前回は、現代日本人は歴史上かつてないほど肉体の精度が劣化しているということを書きました。
いえ、これは日本だけのことではないかもしれません。
アメリカでは、多くの子供が肥満の上に栄養失調を併発していると言うレポートがありました。
糖質と脂質ばかりで必要な栄養が摂れていないため、太りすぎかつカルシウムが足りないとかミネラルが足りてないと言ったような症状が出ていたそうなのですね。
最近では、学歴社会が過熱化した結果中国でも同様のことが起きていて、勉強漬けで他のことが出来ない子供たちの間で、肥満と運動不足が深刻化していると聴きました。
こうして世界的に大国や先進国でどんどん人類が劣化して行っています。
この問題はすでに人口比率にも表れていて、デスクワークばかりしている知的階層の人々は結婚も遅れて少子化が進んでいる一方、労働者階級では若いうちから子供を沢山育てているために、結果ごく少数の富裕層と大多数の貧困層という分断の原因にもなっています。
貧弱な富裕層は生殖にも問題をきたしている。
本当は沢山子供を育てられる財力があるはずなのに、出産と言う過酷な試練を繰り返し乗り越える体力が足りない。
なぜなら、知的階層の人々は現在、大学を二つくらいは出ていて、その後インターンなどを経て、かつ海外で仕事をしたりしてから自分のパートナーを見つけるため、結婚するころにはもう四十代くらいになっているためです。
肉体労働に従事して、十代で結婚をする貧困層の労働者階級とは体力が比べ物になりません。

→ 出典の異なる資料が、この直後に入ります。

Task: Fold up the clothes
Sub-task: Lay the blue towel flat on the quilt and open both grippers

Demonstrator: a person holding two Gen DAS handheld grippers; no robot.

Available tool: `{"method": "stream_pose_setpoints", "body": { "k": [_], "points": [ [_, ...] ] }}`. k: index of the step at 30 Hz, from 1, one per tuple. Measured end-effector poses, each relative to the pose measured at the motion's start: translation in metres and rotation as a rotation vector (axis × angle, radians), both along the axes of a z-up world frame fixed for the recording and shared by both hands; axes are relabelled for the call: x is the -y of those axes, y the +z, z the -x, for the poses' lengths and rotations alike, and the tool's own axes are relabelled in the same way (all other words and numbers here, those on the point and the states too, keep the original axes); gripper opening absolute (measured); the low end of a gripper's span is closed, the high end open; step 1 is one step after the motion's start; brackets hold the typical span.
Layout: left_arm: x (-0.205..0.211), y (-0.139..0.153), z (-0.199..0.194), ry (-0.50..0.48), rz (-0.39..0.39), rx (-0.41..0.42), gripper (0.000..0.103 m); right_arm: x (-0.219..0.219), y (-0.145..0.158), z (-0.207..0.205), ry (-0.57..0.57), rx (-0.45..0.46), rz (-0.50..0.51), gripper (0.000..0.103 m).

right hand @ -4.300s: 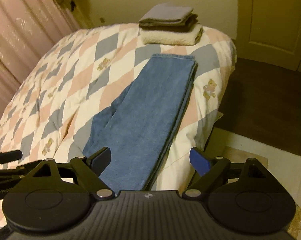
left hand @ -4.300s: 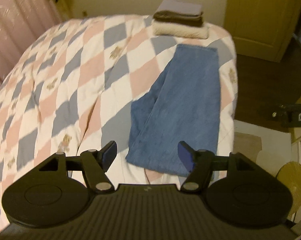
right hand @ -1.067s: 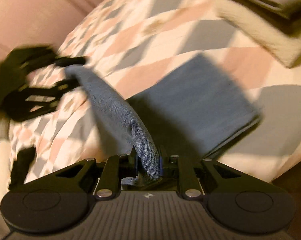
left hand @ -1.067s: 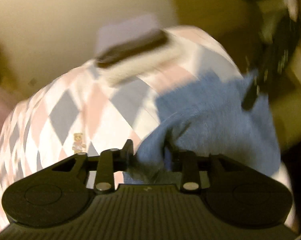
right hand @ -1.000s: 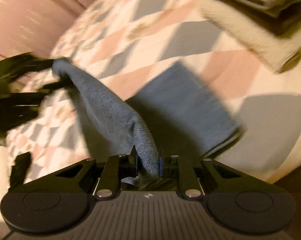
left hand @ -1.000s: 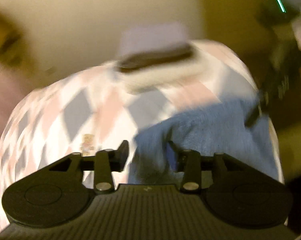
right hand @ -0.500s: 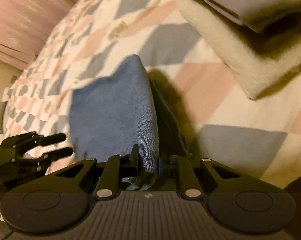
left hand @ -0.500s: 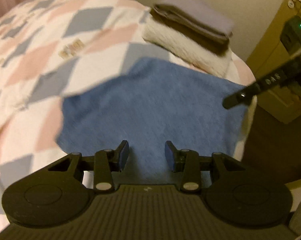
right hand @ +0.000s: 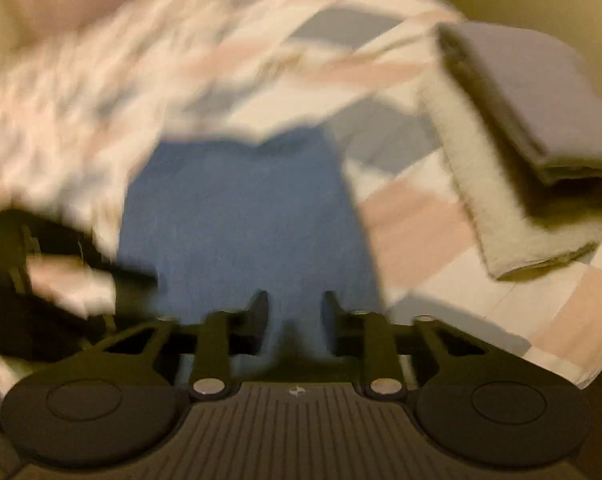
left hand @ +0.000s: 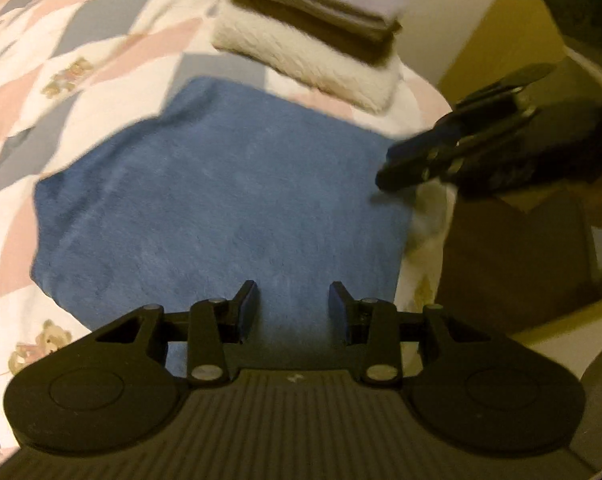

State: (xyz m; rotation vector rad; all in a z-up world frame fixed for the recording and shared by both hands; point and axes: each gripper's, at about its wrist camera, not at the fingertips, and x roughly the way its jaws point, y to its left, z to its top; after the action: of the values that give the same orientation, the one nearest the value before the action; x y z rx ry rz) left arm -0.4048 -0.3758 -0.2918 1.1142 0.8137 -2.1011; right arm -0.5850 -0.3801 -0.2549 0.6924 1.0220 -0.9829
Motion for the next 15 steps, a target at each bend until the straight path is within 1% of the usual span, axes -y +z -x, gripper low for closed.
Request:
{"method": "stream_pose_setpoints", "body": {
  "k": [1,2,4,6,7,8,9,11,14,15],
  "points": [
    [-0.002,0.0,-0.002,-0.016,0.007,0.013,0.033,-0.001,-0.01,-0.001,0.001,-0.049,-0.001,0.008],
    [-0.004,0.002,-0.007,-0.025,0.017,0.015,0.033,0.001,-0.018,0.004,-0.031,-0.07,-0.011,0.001],
    [-0.004,0.011,-0.021,-0.019,0.037,0.01,0.033,0.009,-0.021,0.014,-0.129,-0.102,-0.036,0.0],
    [0.001,0.02,-0.042,0.017,0.063,0.011,0.033,0.014,-0.015,0.017,-0.19,-0.144,-0.042,0.0],
    [0.004,0.024,-0.052,0.037,0.073,0.013,0.033,0.016,-0.009,0.017,-0.217,-0.162,-0.036,0.013],
    [0.008,0.027,-0.06,0.06,0.08,0.016,0.033,0.018,0.0,0.014,-0.237,-0.164,-0.019,0.019],
    [0.013,0.029,-0.068,0.083,0.09,0.017,0.033,0.02,0.01,0.01,-0.249,-0.141,0.011,0.019],
    [0.026,0.032,-0.076,0.12,0.113,0.012,0.033,0.032,0.025,-0.005,-0.234,-0.061,0.073,0.019],
    [0.05,0.032,-0.077,0.174,0.152,-0.008,0.033,0.065,0.028,-0.041,-0.116,0.052,0.126,0.019],
    [0.059,0.03,-0.076,0.193,0.162,-0.018,0.033,0.077,0.024,-0.054,-0.066,0.075,0.135,0.018]
  ]
}}
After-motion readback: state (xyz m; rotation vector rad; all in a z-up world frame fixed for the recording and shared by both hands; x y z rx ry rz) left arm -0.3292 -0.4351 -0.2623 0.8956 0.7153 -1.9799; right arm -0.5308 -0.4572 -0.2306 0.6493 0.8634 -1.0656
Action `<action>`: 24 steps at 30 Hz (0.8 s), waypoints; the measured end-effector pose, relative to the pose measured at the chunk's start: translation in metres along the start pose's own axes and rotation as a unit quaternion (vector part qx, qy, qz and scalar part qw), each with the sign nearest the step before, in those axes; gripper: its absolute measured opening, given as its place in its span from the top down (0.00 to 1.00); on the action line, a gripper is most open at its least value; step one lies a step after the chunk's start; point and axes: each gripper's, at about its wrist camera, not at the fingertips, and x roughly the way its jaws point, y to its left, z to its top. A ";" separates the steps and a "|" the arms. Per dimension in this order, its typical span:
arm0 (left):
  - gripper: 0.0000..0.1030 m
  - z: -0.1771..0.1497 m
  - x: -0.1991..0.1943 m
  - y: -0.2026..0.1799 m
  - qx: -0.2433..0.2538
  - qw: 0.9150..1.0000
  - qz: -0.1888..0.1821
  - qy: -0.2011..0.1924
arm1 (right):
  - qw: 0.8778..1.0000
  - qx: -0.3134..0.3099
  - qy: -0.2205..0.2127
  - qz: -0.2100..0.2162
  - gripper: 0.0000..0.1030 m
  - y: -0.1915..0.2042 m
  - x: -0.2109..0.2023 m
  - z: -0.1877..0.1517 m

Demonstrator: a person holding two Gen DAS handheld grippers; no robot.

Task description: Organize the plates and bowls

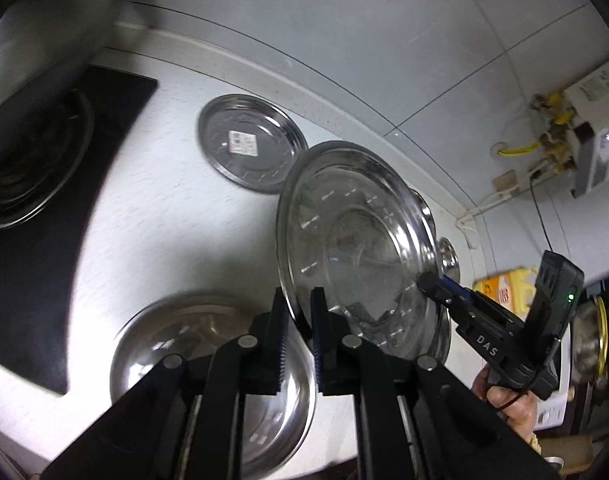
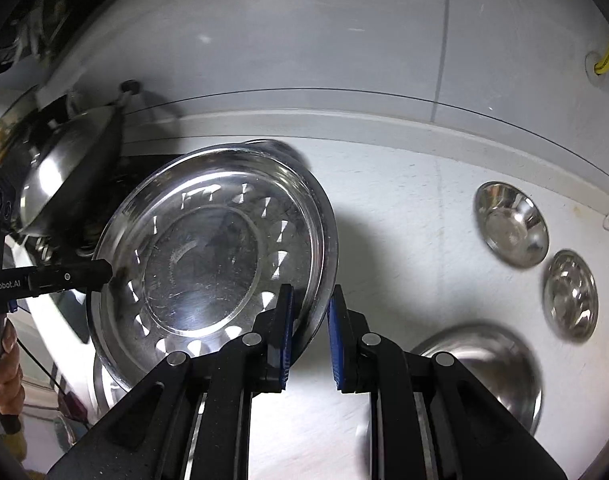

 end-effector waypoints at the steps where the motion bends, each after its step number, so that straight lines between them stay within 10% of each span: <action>1: 0.91 -0.009 -0.010 0.008 0.000 1.000 -0.004 0.004 | 1.000 0.000 -0.001 0.003 0.85 0.009 -0.004 -0.007; 12: 0.90 -0.091 -0.022 0.091 -0.014 0.998 -0.008 0.063 | 0.998 0.005 0.055 0.012 0.85 0.074 0.018 -0.089; 24: 0.90 -0.102 -0.002 0.115 0.001 0.996 0.034 0.087 | 0.995 -0.007 0.097 -0.005 0.85 0.099 0.056 -0.112</action>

もちろん、彼らもまたジャンク・フード漬けの不健康な食生活をしてはいるのですが、それを支える筋肉量があります。
筋肉は血行や新陳代謝、体内の酸素の交換など、根本的な生命力を支えています。
睡眠不足や長時間労働でもなんとか体力を保つには不可欠だと言ってよいでしょう。
いまの世界は、産業革命によって塗り替えられた世界です。
それ以前の人間はもちろんハードな肉体労働者だったのですが、産業革命さなかの労働環境と言うのも、一日十四時間にも渡る肉体労働で実に大変な物です。

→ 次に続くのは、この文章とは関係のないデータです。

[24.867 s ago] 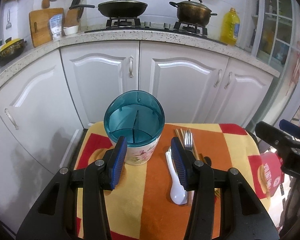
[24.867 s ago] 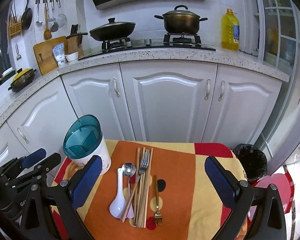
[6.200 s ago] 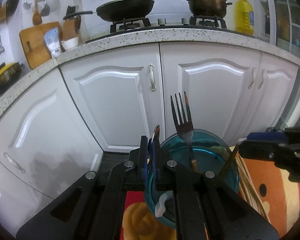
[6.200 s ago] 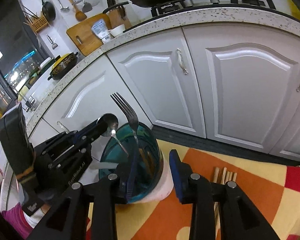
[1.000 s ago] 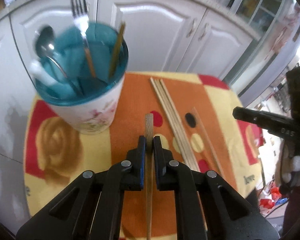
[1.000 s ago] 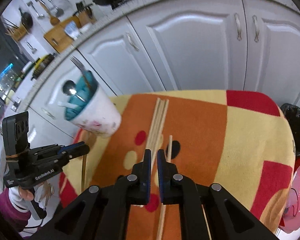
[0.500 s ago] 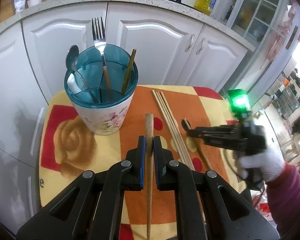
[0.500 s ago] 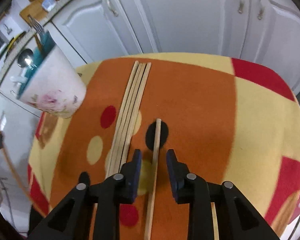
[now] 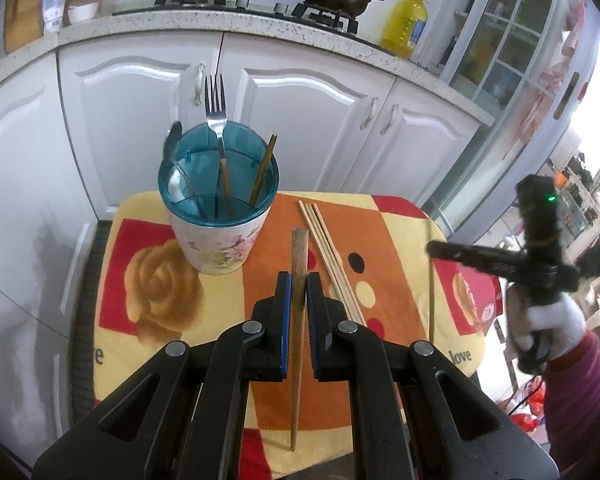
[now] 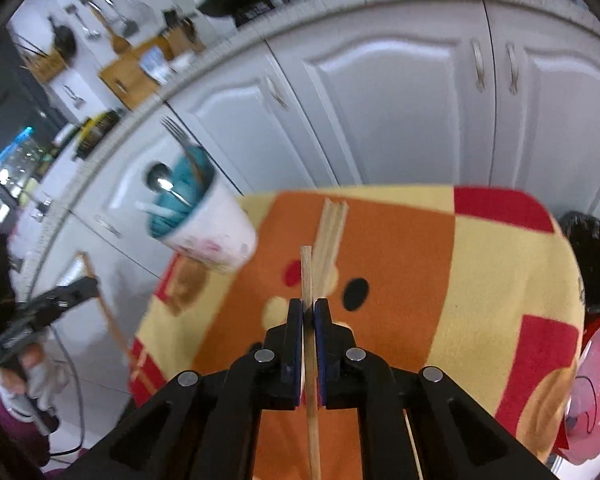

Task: Organize utensils
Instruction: 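Lower the held chopsticks into the floral cup with both tools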

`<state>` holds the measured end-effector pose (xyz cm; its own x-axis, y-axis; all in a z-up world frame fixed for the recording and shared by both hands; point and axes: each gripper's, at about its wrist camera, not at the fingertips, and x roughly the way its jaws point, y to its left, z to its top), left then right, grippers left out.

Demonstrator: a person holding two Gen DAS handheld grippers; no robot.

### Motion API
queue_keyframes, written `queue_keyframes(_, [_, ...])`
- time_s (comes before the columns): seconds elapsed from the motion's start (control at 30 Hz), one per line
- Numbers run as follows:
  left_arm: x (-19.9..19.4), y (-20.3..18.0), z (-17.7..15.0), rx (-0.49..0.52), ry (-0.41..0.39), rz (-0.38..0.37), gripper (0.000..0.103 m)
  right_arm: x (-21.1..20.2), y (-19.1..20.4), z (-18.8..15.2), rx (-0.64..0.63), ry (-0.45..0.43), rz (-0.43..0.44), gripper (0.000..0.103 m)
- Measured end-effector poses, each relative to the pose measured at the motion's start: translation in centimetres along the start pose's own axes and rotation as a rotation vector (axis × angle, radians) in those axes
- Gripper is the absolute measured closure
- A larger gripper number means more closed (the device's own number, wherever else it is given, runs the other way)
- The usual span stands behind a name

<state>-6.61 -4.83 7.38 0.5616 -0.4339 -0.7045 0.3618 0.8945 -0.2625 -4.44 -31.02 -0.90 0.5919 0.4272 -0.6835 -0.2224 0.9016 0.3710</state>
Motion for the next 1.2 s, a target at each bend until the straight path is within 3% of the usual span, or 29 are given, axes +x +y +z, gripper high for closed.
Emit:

その過酷な環境で手早く食事を済ませるためにファスト・フードという物が生まれて、それが理由でイギリス料理が美味しくないと言われる原因になったとも言います。
今現在、工場で働いている人って割ときつめの肉体労働をしてる印象がありますよね。
産業革命時代にはそれ以前の労働よりは楽だと言われていた工場勤務でさえそれです。
そりゃあさらに肉体的負担の少ない仕事をしていたら、身体能力は堕ちますよ。